There was plenty of activity around the Columbia campus in 1969, but I don’t remember too much. I did write a collection of anti-drug poems and ran them off on a ditto machine.  To distribute my work, I placed the poems in pocket holders I had made of construction paper and put them up all over the college. My first self-publishing venture.

It was only a day or two after we found out Stephanie was pregnant that I spotted this lamp in the Salvation Army. And so Big Bird came to be the first object purchased specifically with this future soul in mind.

Since then we’ve acquired about a roomful of stuff–a changing table, a crib,  a bunch of plastic gates, a stroller, a thing that rocks the baby, another changing table, something called a pack and play, two car seats. Steph’s mom gave us a super cute stack of gently used baby boy clothes. There are toys, and a bookshelf full of children’s books. Thankfully, most of the items came from various friends who had babies not so long ago.

It’s an impressive collection of things for someone not born yet. I’m thinking of having a yard sale to lighten his burden.

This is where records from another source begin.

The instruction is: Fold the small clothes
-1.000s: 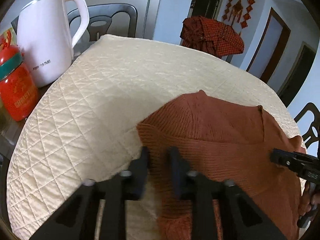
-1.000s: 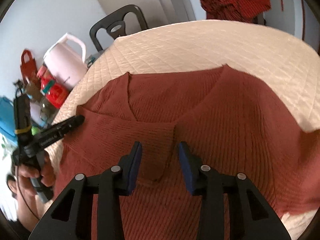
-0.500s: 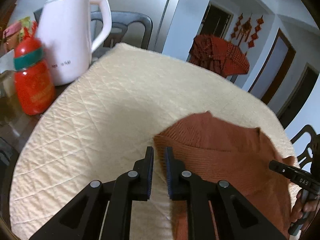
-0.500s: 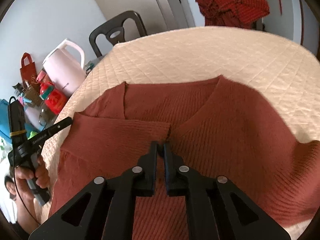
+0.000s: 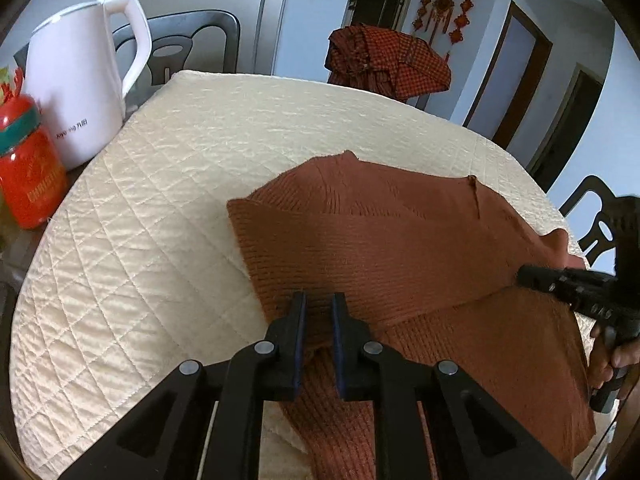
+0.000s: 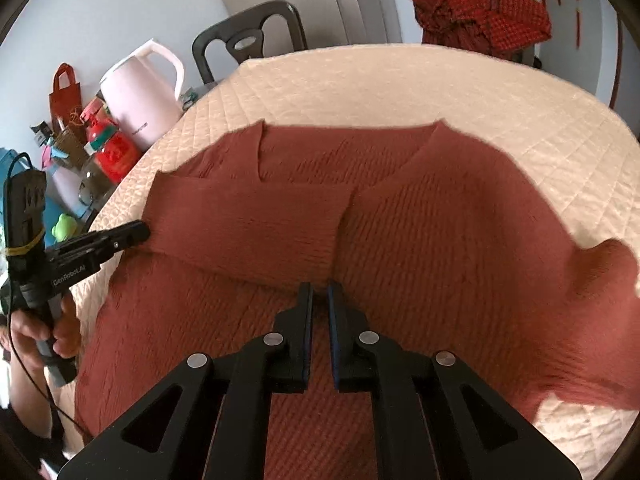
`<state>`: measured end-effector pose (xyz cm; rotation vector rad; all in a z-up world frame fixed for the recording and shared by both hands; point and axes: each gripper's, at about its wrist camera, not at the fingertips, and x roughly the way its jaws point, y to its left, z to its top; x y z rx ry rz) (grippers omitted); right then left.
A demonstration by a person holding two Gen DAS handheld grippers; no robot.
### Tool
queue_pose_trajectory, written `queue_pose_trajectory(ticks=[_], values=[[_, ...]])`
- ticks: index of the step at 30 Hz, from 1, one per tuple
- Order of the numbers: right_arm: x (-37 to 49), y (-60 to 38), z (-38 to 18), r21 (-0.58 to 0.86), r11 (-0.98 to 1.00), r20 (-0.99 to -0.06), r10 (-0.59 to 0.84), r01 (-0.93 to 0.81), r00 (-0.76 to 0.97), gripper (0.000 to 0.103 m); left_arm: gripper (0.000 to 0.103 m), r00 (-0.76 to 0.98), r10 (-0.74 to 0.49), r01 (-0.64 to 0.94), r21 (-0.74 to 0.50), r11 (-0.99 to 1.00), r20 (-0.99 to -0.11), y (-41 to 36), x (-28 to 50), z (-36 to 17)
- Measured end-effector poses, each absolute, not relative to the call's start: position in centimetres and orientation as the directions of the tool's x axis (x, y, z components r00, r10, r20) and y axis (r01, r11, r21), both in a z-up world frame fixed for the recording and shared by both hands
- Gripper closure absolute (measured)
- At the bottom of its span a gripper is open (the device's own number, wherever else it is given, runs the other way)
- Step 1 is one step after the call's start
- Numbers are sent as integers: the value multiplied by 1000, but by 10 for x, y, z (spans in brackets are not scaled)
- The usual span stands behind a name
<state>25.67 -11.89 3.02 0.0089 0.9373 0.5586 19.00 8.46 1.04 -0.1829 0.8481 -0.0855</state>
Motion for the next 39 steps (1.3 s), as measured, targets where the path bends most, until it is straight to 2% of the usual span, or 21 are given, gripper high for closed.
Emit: queue_pose_trajectory(ticks=[2,4,5,9,14,17,20,26,29,31,32,39], values=[[260,-118,38,263,851,-733,482,-454,480,96,87,672,-137,12,-174,985,-728,79,191,16],[268,-115,39,261,855,-730,479,-449,487,96,68,681,-134,11,-173,985,-720,77,198,19],[277,-111,37,261,859,-737,472,-441,484,96,65,683,-133,6,-177,984,-718,77,201,19],[297,-105,17,249,874,-782,436,-417,447,96,61,646,-127,-2,-168,986,-752,74,218,5],[278,-119,27,253,875,-758,444,-412,478,93,61,662,-129,19,-156,988,-739,69,199,13],[262,-121,26,273,855,-752,476,-442,456,91,49,670,-141,47,-147,988,-729,65,188,14],[258,-122,17,259,855,-765,466,-450,444,89,49,658,-99,27,-108,994,-746,63,189,5],[221,-150,41,250,866,-735,461,-434,497,88,49,689,-142,35,-163,986,-710,63,156,27],[203,-169,47,271,871,-719,466,-410,516,79,47,692,-160,33,-190,981,-704,61,136,29],[189,-186,46,275,881,-713,456,-385,532,67,45,695,-162,33,-194,980,-700,58,125,30],[183,-194,46,275,888,-715,445,-369,539,65,44,697,-161,33,-193,981,-699,56,119,30],[155,-246,38,297,927,-717,375,-229,587,64,40,709,-124,13,-164,986,-694,53,94,26]])
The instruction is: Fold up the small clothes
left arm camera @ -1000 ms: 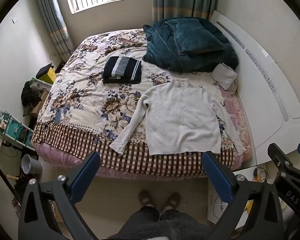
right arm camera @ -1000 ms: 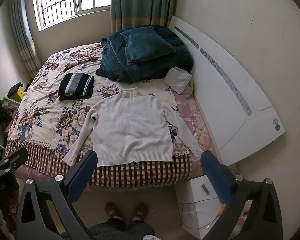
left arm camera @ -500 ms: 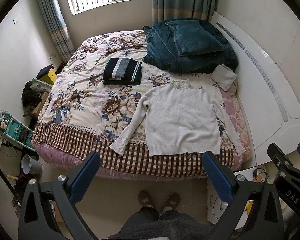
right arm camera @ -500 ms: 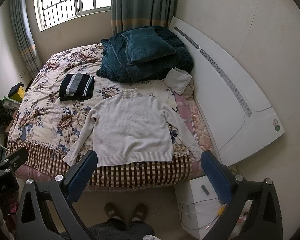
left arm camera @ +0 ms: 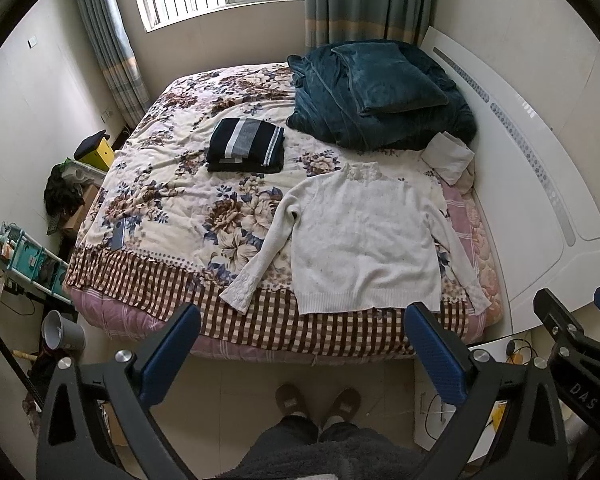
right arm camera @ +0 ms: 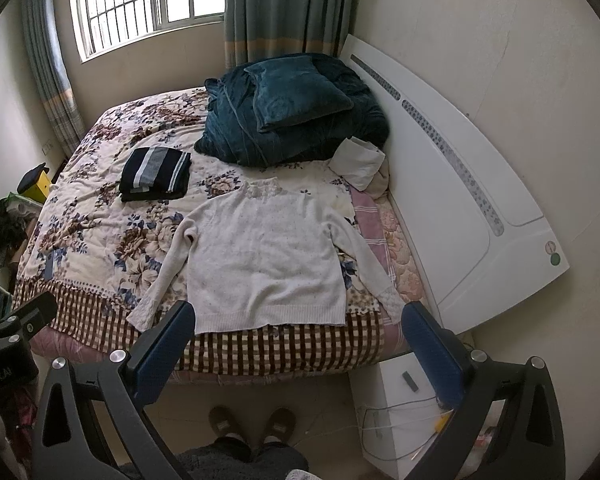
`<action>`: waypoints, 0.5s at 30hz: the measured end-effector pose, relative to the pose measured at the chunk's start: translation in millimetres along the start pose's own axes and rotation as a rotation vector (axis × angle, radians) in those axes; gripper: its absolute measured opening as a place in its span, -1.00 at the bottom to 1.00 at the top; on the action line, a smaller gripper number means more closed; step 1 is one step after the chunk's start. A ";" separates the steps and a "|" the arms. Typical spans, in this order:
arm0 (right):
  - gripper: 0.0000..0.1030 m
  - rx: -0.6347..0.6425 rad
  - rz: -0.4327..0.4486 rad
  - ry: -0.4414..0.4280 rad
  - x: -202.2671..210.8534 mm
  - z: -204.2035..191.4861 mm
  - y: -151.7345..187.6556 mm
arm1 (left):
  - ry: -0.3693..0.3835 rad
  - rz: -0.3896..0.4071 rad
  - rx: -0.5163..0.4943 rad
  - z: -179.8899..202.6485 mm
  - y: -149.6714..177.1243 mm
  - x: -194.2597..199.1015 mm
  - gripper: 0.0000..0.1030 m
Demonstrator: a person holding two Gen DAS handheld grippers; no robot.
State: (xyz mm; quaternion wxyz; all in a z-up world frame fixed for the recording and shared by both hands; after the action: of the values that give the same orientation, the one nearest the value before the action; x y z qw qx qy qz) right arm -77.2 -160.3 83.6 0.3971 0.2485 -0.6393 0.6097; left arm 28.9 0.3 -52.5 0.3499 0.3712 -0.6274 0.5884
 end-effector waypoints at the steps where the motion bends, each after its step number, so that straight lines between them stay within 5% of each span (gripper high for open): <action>1: 1.00 0.000 0.000 0.000 -0.2 0.3 0.0 | 0.000 0.000 -0.001 0.0 0.0 -0.1 1.00; 15: 1.00 0.001 0.006 -0.001 0.6 -0.2 1.7 | 0.001 0.007 -0.001 0.3 -6.1 3.2 1.00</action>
State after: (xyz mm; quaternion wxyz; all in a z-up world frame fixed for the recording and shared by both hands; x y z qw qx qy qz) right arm -78.9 -159.8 83.0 0.3949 0.2472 -0.6398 0.6112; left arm 32.7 -0.4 -46.8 0.3483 0.3687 -0.6286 0.5896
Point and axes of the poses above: each gripper's, at about its wrist camera, not at the fingertips, and x roughly against the way its jaws point, z to its right, y to its underside, the point moved 6 cm from there along -x, roughly the way its jaws point, and after that the axes turned 3 degrees about -y, right-handed, at the moved point
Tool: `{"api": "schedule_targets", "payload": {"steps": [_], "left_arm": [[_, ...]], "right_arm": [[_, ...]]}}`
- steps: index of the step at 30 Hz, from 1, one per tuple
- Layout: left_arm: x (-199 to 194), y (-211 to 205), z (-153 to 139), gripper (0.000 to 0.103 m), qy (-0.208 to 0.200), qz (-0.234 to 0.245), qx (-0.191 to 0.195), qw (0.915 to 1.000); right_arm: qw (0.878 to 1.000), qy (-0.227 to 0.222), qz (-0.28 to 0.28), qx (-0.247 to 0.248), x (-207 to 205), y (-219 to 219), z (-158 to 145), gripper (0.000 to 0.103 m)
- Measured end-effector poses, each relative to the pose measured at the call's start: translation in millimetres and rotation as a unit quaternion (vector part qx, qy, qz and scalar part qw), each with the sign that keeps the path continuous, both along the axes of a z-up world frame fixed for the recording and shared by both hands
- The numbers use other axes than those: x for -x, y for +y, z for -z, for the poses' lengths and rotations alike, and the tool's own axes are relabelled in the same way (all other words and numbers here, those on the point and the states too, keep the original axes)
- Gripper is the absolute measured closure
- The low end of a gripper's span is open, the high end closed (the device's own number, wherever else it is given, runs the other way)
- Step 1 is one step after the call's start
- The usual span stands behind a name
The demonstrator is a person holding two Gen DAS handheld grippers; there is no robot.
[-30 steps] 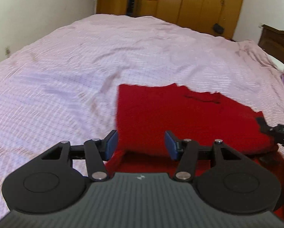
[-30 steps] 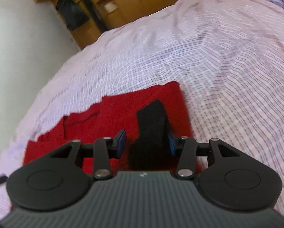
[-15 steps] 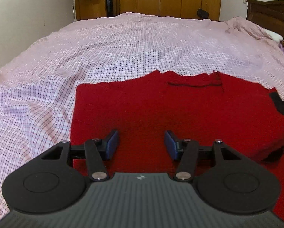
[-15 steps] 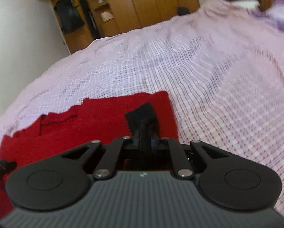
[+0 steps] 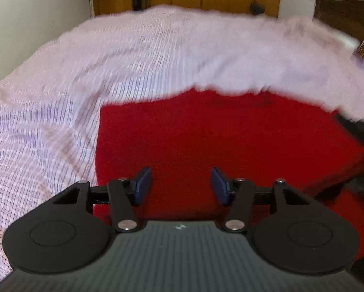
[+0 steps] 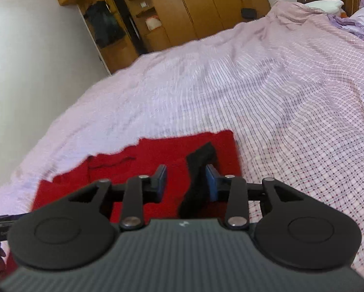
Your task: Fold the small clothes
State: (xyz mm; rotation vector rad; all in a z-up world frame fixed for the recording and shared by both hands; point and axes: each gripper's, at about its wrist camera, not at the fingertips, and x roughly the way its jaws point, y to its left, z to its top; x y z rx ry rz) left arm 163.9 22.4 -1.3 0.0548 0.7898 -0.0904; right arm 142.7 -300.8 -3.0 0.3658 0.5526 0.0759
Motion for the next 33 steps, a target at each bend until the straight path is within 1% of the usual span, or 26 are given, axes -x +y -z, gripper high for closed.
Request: {"api": "schedule_targets", "payload": {"steps": [2,3,5,7,9,11,12,14,15,17,20,22,23,24,25,28,29,30,33], "left_arm": [[-6,1,10,0.041,0.000,-0.001,0.002,1.0000],[-8,1,11,0.041,-0.001,-0.001,0.000,1.0000],[-10,-3,11,0.041,-0.003,0.002,-0.011,0.9999],[-10,-5,13,0.040,-0.008,0.006,-0.020,0.9997],[-8,-4,11,0.040,-0.011,0.005,-0.016,0.9998],[-1,-2,3,0.040,-0.012,0.003,-0.013,0.9998],[5,-1,-2,0.040,-0.014,0.003,-0.014,0.9998],[17,2,-12,0.040,-0.019,0.002,-0.022,0.9996],[25,3,-17,0.040,-0.021,0.000,-0.026,0.9994],[39,7,-27,0.040,-0.026,-0.004,-0.035,0.9991],[64,16,-41,0.040,-0.036,-0.004,-0.036,0.9987],[80,23,-51,0.039,-0.041,-0.003,-0.032,0.9986],[90,26,-56,0.039,-0.043,-0.005,-0.030,0.9986],[96,27,-60,0.039,-0.044,-0.011,-0.028,0.9985],[103,29,-64,0.039,-0.045,-0.015,-0.026,0.9985],[128,35,-74,0.037,-0.049,-0.012,-0.018,0.9986],[135,36,-76,0.037,-0.047,-0.010,-0.020,0.9986],[142,36,-77,0.037,-0.043,-0.008,-0.022,0.9988],[165,39,-80,0.036,-0.030,0.008,-0.023,0.9993]], "right_arm": [[0.999,0.040,0.012,0.009,-11,2,20,0.067],[0.999,0.046,0.011,0.006,-14,0,29,0.067],[0.999,0.034,0.002,0.010,-17,-2,38,0.067],[0.999,0.036,0.002,0.001,-19,-5,36,0.067],[0.999,0.032,0.003,0.003,-18,-4,36,0.067],[0.999,0.031,0.006,0.007,-12,-2,26,0.066],[0.999,0.032,0.003,0.010,-7,-1,19,0.063],[1.000,0.031,-0.004,0.000,5,1,6,0.058],[0.999,0.029,-0.009,-0.009,11,1,0,0.058],[0.999,0.016,-0.027,-0.018,28,4,-15,0.058],[0.998,-0.011,-0.056,-0.009,58,10,-41,0.058],[0.997,-0.020,-0.081,-0.004,77,12,-59,0.058],[0.995,-0.022,-0.093,0.001,84,13,-67,0.054],[0.994,-0.025,-0.105,0.007,93,15,-75,0.048],[0.993,-0.025,-0.115,0.015,100,19,-82,0.047],[0.987,-0.021,-0.149,0.052,123,30,-99,0.046],[0.985,-0.017,-0.158,0.070,132,35,-104,0.043],[0.982,-0.012,-0.166,0.087,139,39,-107,0.041],[0.971,0.005,-0.195,0.137,161,52,-112,0.041]]}}
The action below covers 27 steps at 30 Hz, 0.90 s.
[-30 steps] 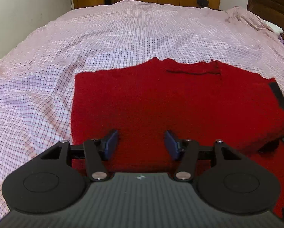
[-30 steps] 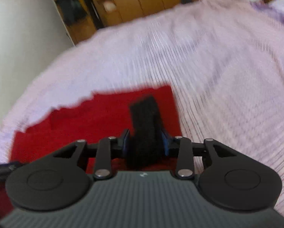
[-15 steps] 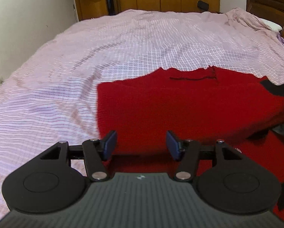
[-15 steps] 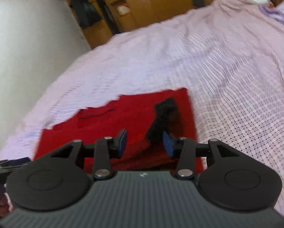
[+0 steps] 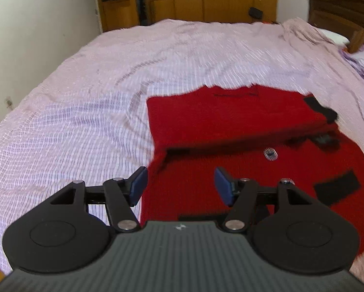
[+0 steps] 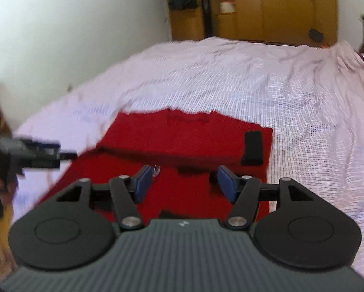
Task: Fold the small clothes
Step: 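Grasp the cardigan hem with the right gripper while the left gripper grasps the hem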
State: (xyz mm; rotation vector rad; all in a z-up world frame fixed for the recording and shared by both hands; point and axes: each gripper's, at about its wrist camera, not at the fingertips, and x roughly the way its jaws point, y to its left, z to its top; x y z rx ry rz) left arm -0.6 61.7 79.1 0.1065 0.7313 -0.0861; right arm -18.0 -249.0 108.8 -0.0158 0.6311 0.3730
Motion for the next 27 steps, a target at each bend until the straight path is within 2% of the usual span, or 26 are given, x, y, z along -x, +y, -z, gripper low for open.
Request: {"api": "schedule_targets", "payload": {"steps": [5,9,11,17,23,27], "left_arm": [[39,1,7,0.029,0.010,0.010,-0.003,0.9999],[63,1,22,0.025,0.021,0.017,0.006,0.9996],[72,-4,30,0.024,0.031,0.031,0.000,0.9990],[90,-18,50,0.024,0.050,0.063,0.001,0.9968],[101,-24,64,0.024,0.061,0.084,-0.017,0.9944],[110,-22,72,0.024,0.074,0.091,-0.012,0.9930]], "right_arm": [[0.997,0.024,-0.031,0.071,22,17,16,0.041],[0.994,0.047,-0.043,0.090,33,28,39,0.041],[0.990,0.056,-0.067,0.110,38,38,50,0.041],[0.973,0.053,-0.133,0.183,56,69,77,0.041],[0.965,0.052,-0.153,0.209,71,86,97,0.041],[0.957,0.054,-0.165,0.234,81,96,111,0.041]]}}
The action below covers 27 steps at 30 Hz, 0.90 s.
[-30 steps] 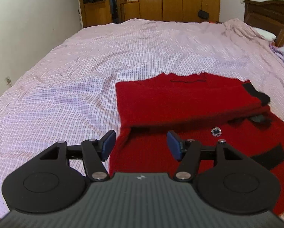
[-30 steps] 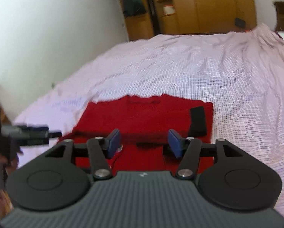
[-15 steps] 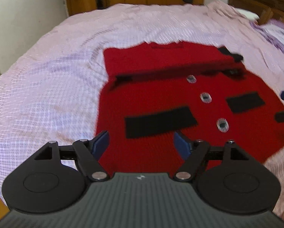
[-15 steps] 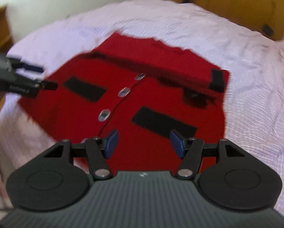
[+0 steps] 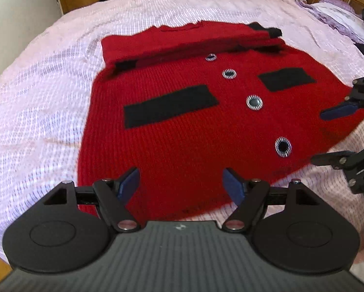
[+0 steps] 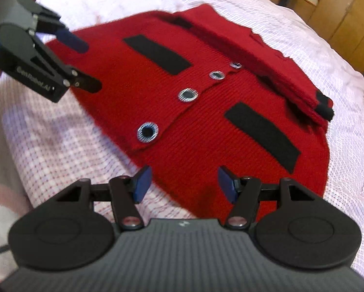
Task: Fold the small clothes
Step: 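Grasp the cardigan hem with the right gripper while the left gripper grasps the hem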
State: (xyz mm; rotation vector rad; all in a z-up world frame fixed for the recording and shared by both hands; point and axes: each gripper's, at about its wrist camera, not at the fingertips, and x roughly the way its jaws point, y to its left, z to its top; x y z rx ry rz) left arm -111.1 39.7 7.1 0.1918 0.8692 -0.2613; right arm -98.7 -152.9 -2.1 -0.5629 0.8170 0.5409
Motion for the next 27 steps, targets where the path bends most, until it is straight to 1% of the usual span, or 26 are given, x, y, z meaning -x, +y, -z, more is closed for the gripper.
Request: {"api": "schedule_targets", "payload": {"steps": [6,10,12,14,16,17,18,19,20,22,24,27], "left_arm": [[16,0,7,0.024,-0.002,0.006,0.009,0.9999],[20,-2,7,0.024,-0.005,0.012,0.007,0.9999],[23,-3,7,0.024,-0.006,0.015,0.010,0.9998],[26,-5,6,0.024,-0.008,0.020,0.010,0.9997],[29,-7,6,0.024,-0.013,0.032,0.008,0.9994],[30,-9,5,0.024,-0.016,0.038,0.008,0.9991],[32,-11,5,0.024,-0.019,0.046,0.009,0.9987],[34,-13,4,0.024,-0.021,0.052,0.009,0.9984],[35,-15,4,0.024,-0.023,0.059,0.009,0.9979],[37,-20,5,0.024,-0.029,0.068,0.004,0.9972],[36,-23,7,0.024,-0.037,0.070,-0.011,0.9968],[31,-25,12,0.024,-0.049,0.056,-0.045,0.9962]], "right_arm": [[0.998,-0.026,-0.032,0.055,19,17,19,0.041],[0.993,-0.068,-0.019,0.094,22,30,29,0.041],[0.992,-0.080,-0.007,0.093,21,32,28,0.042],[0.993,-0.087,0.009,0.073,19,30,23,0.042],[0.994,-0.095,0.024,0.051,18,26,16,0.054],[0.994,-0.096,0.030,0.042,17,25,13,0.070],[0.995,-0.094,0.035,0.031,15,22,9,0.090],[0.995,-0.087,0.040,0.016,12,19,6,0.093],[0.996,-0.080,0.047,0.001,9,17,4,0.091],[0.995,-0.080,0.056,-0.018,6,13,-1,0.093],[0.994,-0.088,0.060,-0.025,6,12,-4,0.093],[0.993,-0.093,0.066,-0.038,8,9,-10,0.093]]}}
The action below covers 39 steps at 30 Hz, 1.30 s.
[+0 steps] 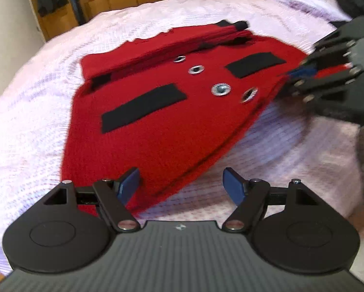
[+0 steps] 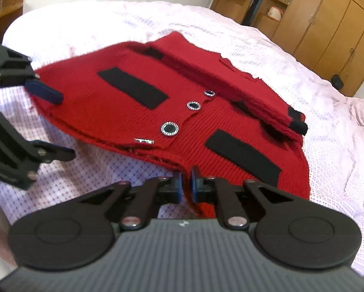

Random question:  Both Woodstock and Sesame Street are 40 years old this year. Which has had a greater influence on our culture?

Photobooth

Tuesday, August 18th, 2009

26 week sonogramWhen the technician was taking this sonogram of my not yet born son the other day, she remarked he had long bones as she measured his femur. My first thought was something along the lines of longer thighbones=more leverage= World Championships 2035. We left the medical office clutching the fax-like scroll of images created by the ultrasound waves.

Sitting in the car, we stared at them like seers reading tea leaves, our minds with nowhere to go but into the future. When we got home, Stephanie scanned our favorite shot and printed one 4″x5″ for my desk. I then requested a wallet version of junior— at 26 weeks in utero. You tell yourself you’re not going to do stuff like this, but I guess mostly you do.

When my partner announced she was pregnant, one of the first questions to come up was would we decide to find out if it was a boy or girl or would we tell the sonogram technicians to keep us in the dark. Stephanie was certain in her desire to know, while I was pretty sure I wanted it to be a surprise, part of the natural wonder of the whole experience, just like it has been for thousands of years up until the last few decades. Briefly considered was the idea that she would be told and I would not. But of course there would be no way to keep that secret for almost half a year. It was the second sonogram at around 18 weeks where we found out our baby’s gender.

At that  stage, the images on the computer often appeared as galactic swirls and blobs to an untrained eye, but when the young woman said Oh, see right there, I could see what she was talking about right away. Stephanie could not make heads or tails. There, said our tech, the boy parts! Stephanie was still seeing little more than an abstract black and white swirl, so I got up, strode over to the monitor, pointed at the appendages in question and said, rather loudly, Testicles, penis.

There is still plenty of wonder in the whole thing, not the least of which is having a snapshot of your son nestled in your wallet 3 months or so before his birth day.